(ENTRIES SUPPLIED)

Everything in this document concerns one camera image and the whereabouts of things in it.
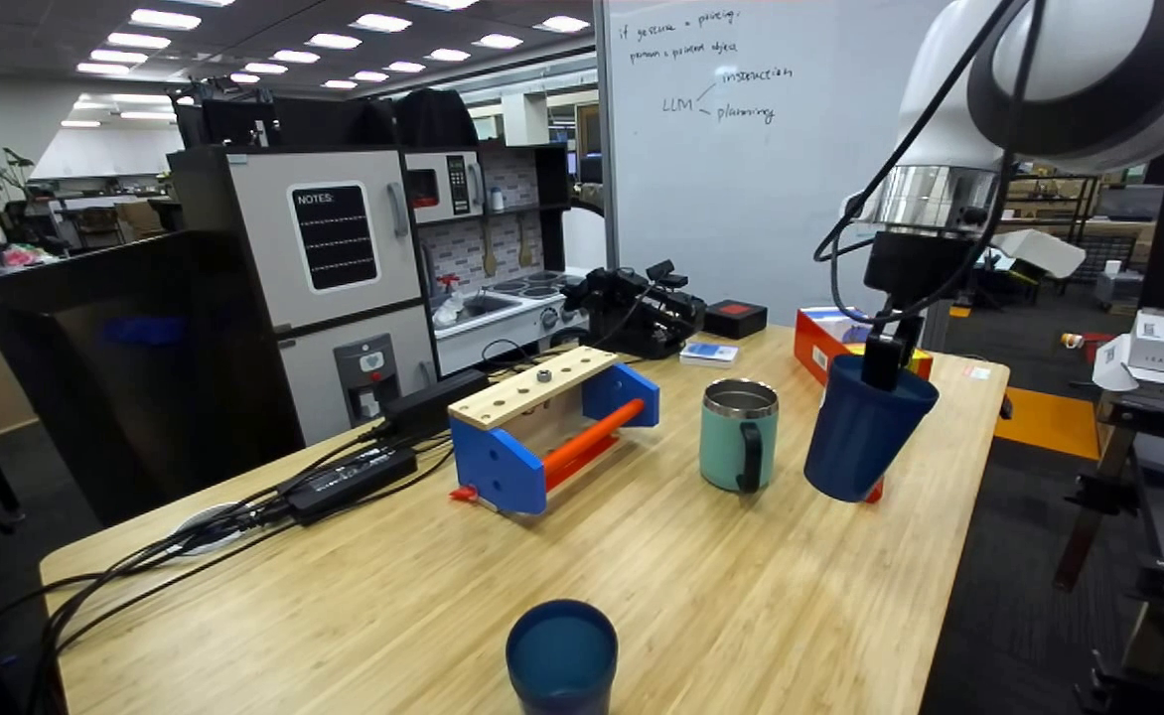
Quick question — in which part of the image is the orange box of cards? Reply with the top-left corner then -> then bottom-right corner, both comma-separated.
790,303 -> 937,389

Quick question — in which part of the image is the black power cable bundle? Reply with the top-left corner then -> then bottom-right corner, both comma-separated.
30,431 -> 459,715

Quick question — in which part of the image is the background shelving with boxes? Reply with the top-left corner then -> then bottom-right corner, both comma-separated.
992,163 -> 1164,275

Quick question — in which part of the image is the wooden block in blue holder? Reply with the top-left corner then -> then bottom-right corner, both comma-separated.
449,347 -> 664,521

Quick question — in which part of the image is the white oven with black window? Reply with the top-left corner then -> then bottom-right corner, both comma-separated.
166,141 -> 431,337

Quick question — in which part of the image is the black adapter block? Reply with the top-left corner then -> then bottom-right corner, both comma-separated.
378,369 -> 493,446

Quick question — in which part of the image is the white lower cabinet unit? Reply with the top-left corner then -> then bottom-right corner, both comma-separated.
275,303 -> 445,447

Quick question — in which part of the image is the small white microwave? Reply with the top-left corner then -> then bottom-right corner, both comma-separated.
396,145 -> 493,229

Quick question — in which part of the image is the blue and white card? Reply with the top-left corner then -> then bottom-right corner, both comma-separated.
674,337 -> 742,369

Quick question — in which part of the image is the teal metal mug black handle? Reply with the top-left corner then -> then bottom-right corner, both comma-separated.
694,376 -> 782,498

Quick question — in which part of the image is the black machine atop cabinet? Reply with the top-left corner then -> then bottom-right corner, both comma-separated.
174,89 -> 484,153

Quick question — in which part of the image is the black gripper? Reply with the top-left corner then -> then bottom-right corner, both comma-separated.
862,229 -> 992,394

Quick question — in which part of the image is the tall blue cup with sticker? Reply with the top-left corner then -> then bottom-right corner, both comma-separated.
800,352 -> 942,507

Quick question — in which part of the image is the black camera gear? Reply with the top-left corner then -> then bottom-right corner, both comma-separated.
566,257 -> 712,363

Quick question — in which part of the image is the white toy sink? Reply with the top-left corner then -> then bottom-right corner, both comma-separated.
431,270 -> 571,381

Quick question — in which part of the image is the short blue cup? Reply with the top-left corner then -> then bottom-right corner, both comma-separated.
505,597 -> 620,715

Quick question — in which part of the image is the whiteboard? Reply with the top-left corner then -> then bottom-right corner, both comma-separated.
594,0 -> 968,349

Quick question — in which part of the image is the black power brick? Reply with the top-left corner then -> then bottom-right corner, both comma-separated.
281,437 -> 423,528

(End ENTRIES SUPPLIED)

◆ **WHAT THE EXERCISE ASKS**: Repeat exactly the lines starting at the line with "black power brick?" and ending with the final line of the entries. Include nothing else.

◆ **EXERCISE ANSWER**:
Quick question — in which part of the image is the black power brick? Reply with the top-left corner then -> then bottom-right corner, both comma-separated.
281,437 -> 423,528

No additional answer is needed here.